In your copy, drop the images and return each record exactly as it stands.

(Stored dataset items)
_ _ _ _

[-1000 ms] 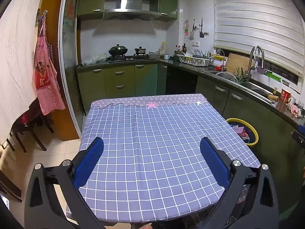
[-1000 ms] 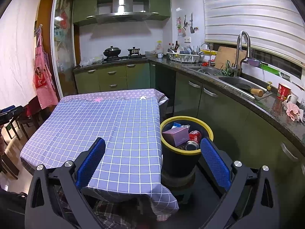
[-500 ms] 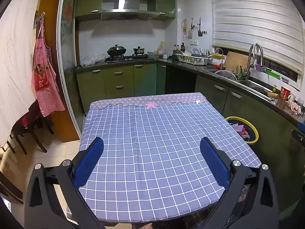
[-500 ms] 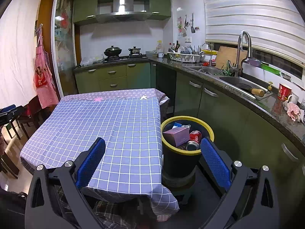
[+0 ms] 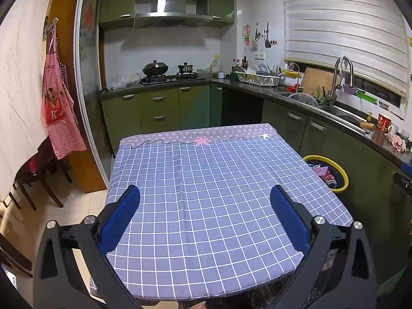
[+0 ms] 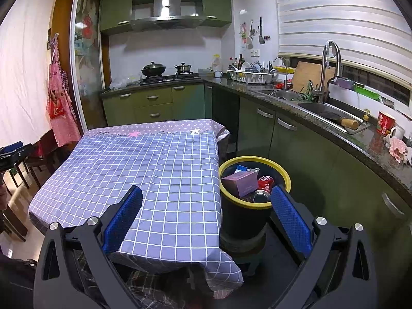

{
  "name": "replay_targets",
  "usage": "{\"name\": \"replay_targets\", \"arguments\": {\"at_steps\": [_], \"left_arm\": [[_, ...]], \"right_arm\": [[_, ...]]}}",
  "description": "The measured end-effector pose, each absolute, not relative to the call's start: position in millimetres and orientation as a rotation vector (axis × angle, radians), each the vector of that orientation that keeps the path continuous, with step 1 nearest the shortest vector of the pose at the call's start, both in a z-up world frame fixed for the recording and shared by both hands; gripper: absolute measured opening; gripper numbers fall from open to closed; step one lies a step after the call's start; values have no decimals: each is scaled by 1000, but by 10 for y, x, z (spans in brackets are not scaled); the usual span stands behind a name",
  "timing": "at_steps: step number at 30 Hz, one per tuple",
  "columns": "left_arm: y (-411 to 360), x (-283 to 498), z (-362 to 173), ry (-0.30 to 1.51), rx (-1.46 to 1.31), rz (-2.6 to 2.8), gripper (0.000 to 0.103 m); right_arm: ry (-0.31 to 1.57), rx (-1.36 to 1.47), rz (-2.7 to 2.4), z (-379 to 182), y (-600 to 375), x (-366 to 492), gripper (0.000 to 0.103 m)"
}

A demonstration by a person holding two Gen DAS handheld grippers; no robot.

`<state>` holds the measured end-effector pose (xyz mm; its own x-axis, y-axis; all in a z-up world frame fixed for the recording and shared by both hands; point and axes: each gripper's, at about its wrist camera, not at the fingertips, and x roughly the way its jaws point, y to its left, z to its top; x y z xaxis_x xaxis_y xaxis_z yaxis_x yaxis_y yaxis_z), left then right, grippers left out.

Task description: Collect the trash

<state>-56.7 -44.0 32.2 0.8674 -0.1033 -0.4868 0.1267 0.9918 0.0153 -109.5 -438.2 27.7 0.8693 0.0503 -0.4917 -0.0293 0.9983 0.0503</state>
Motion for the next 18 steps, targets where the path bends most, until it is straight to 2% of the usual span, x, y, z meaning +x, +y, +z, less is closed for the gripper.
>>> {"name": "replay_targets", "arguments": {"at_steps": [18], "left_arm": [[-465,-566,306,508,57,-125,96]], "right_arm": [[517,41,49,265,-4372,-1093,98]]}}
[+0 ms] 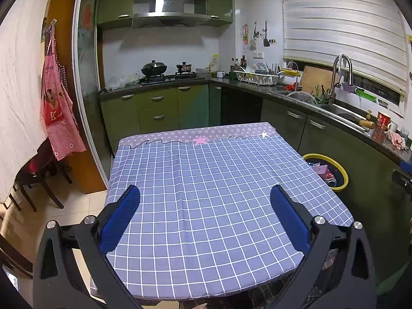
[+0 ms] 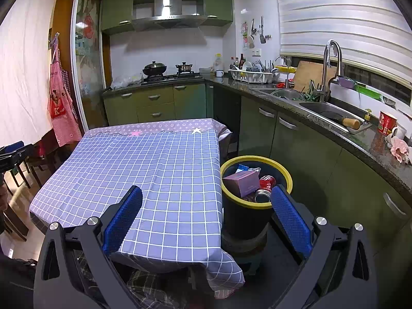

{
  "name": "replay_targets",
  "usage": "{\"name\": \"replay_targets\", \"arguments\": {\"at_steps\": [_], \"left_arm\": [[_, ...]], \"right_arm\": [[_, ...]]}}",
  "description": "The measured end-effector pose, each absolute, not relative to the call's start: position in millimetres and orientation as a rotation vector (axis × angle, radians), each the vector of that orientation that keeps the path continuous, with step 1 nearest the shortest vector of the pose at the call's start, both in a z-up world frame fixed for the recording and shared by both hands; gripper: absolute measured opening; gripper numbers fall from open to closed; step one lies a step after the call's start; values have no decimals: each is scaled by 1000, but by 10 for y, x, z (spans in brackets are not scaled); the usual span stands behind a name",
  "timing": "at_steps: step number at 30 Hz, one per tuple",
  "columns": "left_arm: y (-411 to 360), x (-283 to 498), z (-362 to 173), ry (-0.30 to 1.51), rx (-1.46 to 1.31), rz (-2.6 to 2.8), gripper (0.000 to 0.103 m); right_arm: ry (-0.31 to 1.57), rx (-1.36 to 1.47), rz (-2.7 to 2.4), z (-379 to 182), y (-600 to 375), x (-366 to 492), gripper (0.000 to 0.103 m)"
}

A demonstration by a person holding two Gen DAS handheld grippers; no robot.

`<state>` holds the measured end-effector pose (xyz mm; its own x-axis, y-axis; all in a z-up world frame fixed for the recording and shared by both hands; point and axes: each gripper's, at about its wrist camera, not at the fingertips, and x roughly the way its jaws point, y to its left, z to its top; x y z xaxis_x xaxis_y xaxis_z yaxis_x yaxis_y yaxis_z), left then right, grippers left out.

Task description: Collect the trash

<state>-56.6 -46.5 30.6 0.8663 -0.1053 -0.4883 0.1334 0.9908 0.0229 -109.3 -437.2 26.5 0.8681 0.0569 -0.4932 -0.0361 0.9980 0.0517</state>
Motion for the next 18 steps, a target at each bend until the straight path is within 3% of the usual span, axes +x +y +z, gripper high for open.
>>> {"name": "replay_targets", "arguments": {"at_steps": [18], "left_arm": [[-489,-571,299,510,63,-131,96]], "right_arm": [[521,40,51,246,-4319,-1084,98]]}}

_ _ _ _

EXERCISE OUTPUT:
[-1000 ms] 
[-1000 ms] 
[-500 ms] 
[-500 ms] 
[+0 ms] 
[+0 ms] 

{
  "name": "replay_targets",
  "usage": "{\"name\": \"replay_targets\", \"arguments\": {\"at_steps\": [_], \"left_arm\": [[_, ...]], \"right_arm\": [[_, ...]]}}",
  "description": "The measured end-effector pose, each absolute, not relative to the call's start: position in millimetres and orientation as a rotation vector (axis × angle, radians), each the vector of that orientation that keeps the path continuous, with step 1 nearest the shortest vector of the pose at the call's start, both in a z-up world frame fixed for the recording and shared by both hands; gripper: absolute measured opening; gripper numbers fall from open to closed; step one lies a step after the call's start; values have no decimals: each is scaled by 1000, but by 10 for y, x, z (spans in brackets are not scaled); the usual span stands behind a name",
  "timing": "at_steps: step number at 30 Hz, one per tuple",
  "columns": "left_arm: y (-411 to 360), x (-283 to 498), z (-362 to 173), ry (-0.30 to 1.51), rx (-1.46 to 1.31), rz (-2.6 to 2.8), gripper (0.000 to 0.103 m); right_arm: ry (-0.31 to 1.57), rx (-1.36 to 1.47), rz (-2.7 to 2.4), z (-379 to 182), y (-600 to 375), x (-366 to 492), gripper (0.000 to 0.103 m)"
}

A demonstration by a person holding two Gen DAS handheld grippers; no robot.

`<state>` holds the measured end-effector pose (xyz mm; its own x-axis, y-axis; all in a z-up world frame fixed for the recording and shared by both hands; point and axes: each gripper's, at about its wrist camera, not at the fingertips, and x roughly the way its jaws point, y to its left, z to its top; x y z xaxis_x xaxis_y xaxis_z yaxis_x yaxis_y yaxis_z), left then right, grippers left out.

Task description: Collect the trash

<state>-56.7 -44.0 32.2 0.8674 -0.1033 -0.4868 0.1267 0.9918 0.0153 -109.5 -438.2 27.7 0.8693 0.0503 -0.4917 -0.0293 0.9983 0.0503</state>
Motion for the next 18 steps, targets where the path bends most, until it is straight to 2% of the usual span, x, y, z meaning +x, +y, +z, less is closed for the gripper.
>>> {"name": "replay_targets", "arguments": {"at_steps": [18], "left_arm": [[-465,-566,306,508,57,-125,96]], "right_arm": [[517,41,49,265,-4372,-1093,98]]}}
[+0 ms] 
[+0 ms] 

{
  "name": "replay_targets",
  "usage": "{\"name\": \"replay_targets\", \"arguments\": {\"at_steps\": [_], \"left_arm\": [[_, ...]], \"right_arm\": [[_, ...]]}}",
  "description": "The measured end-effector pose, each absolute, not relative to the call's start: position in millimetres and orientation as a rotation vector (axis × angle, radians), each the vector of that orientation that keeps the path continuous, with step 1 nearest the shortest vector of the pose at the call's start, both in a z-up world frame fixed for the recording and shared by both hands; gripper: absolute measured opening; gripper numbers fall from open to closed; step one lies a step after the call's start; values have no decimals: each is scaled by 1000, but by 10 for y, x, z (spans in brackets are not scaled); the usual span stands behind a name",
  "timing": "at_steps: step number at 30 Hz, one per tuple",
  "columns": "left_arm: y (-411 to 360), x (-283 to 498), z (-362 to 173), ry (-0.30 to 1.51), rx (-1.46 to 1.31), rz (-2.6 to 2.8), gripper (0.000 to 0.103 m); right_arm: ry (-0.31 to 1.57), rx (-1.36 to 1.47), rz (-2.7 to 2.4), z (-379 to 182), y (-600 to 375), x (-366 to 492), gripper (0.000 to 0.103 m)"
}

A demonstration by a person holding two Gen DAS handheld grippers; no robot.

`<state>` holds the measured end-effector pose (xyz mm; its own x-axis, y-axis; all in a z-up world frame fixed for the recording and shared by both hands; point and axes: each gripper's, at about its wrist camera, not at the fingertips, and x roughly the way its jaws point, y to its left, z to its top; x y z xaxis_x xaxis_y xaxis_z yaxis_x yaxis_y yaxis_z), left then right, grippers left out.

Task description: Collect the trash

<state>-56.6 -46.5 30.6 0.8663 -0.1053 -0.4883 0.1334 0.9908 0.0229 -109.3 -437.2 26.5 0.8681 0.0569 -0.4932 -0.0361 0.9980 0.0517</state>
Motion for the next 18 steps, a target at each bend until the straight path is within 3% of the usual span, axes +x +y +z, gripper high for open.
>>> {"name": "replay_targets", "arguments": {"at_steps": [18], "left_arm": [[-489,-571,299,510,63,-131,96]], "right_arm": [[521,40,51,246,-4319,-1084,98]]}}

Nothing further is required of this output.